Assignment :: Across the material that follows, tally each line in which "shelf" occurs, and state the total alone.

-- Opening Marker --

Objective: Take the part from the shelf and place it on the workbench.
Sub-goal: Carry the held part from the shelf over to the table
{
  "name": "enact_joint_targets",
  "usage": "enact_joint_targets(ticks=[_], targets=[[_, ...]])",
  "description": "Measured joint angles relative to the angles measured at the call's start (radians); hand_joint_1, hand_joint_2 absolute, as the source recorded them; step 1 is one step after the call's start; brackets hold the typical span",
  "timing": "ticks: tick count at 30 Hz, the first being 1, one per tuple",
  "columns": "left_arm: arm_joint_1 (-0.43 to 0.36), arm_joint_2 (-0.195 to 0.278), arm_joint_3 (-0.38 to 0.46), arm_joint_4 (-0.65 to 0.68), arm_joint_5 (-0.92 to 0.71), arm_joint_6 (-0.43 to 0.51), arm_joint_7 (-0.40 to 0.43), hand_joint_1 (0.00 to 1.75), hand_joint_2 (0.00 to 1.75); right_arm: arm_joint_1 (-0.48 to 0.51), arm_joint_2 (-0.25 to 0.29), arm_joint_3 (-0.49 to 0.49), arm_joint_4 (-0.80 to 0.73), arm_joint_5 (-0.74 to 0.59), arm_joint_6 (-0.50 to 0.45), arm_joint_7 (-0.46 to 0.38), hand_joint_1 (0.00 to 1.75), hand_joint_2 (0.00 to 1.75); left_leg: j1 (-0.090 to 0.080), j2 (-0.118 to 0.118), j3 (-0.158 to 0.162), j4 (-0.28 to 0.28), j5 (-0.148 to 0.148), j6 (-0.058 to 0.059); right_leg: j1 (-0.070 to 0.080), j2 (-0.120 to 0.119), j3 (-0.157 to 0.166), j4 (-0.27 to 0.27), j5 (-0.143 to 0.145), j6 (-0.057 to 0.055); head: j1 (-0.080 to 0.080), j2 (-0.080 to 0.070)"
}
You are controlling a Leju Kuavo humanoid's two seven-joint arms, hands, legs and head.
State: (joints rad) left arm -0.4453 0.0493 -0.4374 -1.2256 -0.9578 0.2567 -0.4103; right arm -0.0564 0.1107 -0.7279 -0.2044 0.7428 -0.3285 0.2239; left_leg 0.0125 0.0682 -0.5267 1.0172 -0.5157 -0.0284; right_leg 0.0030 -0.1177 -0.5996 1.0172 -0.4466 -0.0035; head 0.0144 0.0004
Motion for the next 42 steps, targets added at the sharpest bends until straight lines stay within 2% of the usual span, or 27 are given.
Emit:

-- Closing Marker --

Exercise answer :: 2